Characteristics of energy‐linked proton translocation in liposome reconstituted bovine cytochrome bc1 complex

Abstract

A study is presented on the H⁺/e⁻ stoichiometry for proton translocation by the isolated cytochrome bc₁ complex under level‐flow and steady‐state conditions. An experimental procedure was used which allows the determination of pure vectorial proton translocation in both conditions in a single experiment. The results obtained indicate an H⁺/e⁻ ratio of 1 at level‐flow and 0.3 at steady‐state. The ratios appear to be independent of the rate of electron transfer through the complex. Making use of pyranine‐entrapped bc₁ vesicles, a respiration‐dependent steady‐state ΔpH value of 0.4 was determined in the presence of valinomycin. This value could be either decreased by subsaturating concentrations of the uncoupler carbonyl cyanide m‐chlorophenylhydrazone (CCCP) or increased by introducing bovine serum albumin in the assay mixture. The steady‐state H⁺/e⁻ ratio appeared to be in linear inverse correlation with the ΔpH. This indicates that ΔpH exerts a control on the proton pump of the bc₁ complex at the steady state.
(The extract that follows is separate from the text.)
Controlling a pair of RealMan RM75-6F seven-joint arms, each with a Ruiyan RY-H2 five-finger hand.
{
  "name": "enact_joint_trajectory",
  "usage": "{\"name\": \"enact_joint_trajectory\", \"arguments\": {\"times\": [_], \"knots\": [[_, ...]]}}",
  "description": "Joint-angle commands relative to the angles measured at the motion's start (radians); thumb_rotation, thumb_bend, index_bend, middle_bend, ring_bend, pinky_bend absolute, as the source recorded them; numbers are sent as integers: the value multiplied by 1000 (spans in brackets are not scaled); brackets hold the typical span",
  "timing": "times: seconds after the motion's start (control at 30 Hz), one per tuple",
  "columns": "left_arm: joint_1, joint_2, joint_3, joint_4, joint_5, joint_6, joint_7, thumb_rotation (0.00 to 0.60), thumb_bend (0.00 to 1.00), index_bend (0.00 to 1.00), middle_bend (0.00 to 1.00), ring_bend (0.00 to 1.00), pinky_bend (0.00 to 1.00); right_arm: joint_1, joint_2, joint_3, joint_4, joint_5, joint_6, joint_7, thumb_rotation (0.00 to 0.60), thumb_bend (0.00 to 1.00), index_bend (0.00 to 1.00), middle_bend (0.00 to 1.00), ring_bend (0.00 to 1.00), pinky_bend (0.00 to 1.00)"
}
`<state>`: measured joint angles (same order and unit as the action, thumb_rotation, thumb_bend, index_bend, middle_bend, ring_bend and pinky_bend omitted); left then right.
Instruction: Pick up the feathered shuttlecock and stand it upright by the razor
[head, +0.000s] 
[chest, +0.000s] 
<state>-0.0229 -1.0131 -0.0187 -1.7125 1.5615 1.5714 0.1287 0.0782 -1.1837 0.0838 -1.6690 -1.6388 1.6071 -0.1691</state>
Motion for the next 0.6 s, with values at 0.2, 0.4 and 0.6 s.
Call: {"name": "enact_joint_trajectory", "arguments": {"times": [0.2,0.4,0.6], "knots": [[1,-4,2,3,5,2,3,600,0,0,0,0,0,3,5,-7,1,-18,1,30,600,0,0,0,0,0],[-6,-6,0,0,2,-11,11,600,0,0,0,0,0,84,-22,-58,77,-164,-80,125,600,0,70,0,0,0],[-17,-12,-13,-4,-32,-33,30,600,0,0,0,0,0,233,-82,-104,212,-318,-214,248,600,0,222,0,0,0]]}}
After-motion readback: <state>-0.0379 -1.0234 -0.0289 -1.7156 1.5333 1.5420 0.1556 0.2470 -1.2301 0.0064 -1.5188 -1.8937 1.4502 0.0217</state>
The effect of valinomycin‐mediated potassium‐diffusion potential on electron‐transfer and proton‐translocation activities is also shown. The experiments presented show that the H⁺/e⁻ ratio is unaffected, both at level flow and steady state, by an imposed diffusion potential up to around 100 mV. At higher potential values the level‐flow H⁺/e⁻ ratio slightly decreased. Measurements as a function of imposed membrane potential of the rate of electron transfer at level flow and of the rate of the pre‐steady‐state reduction of b and c₁ cytochromes in the complex indicate activation of electron transfer at potential values of 40–50 mV. This activation appears, however, to involve a rate‐limiting step which remains normally coupled to proton translocation.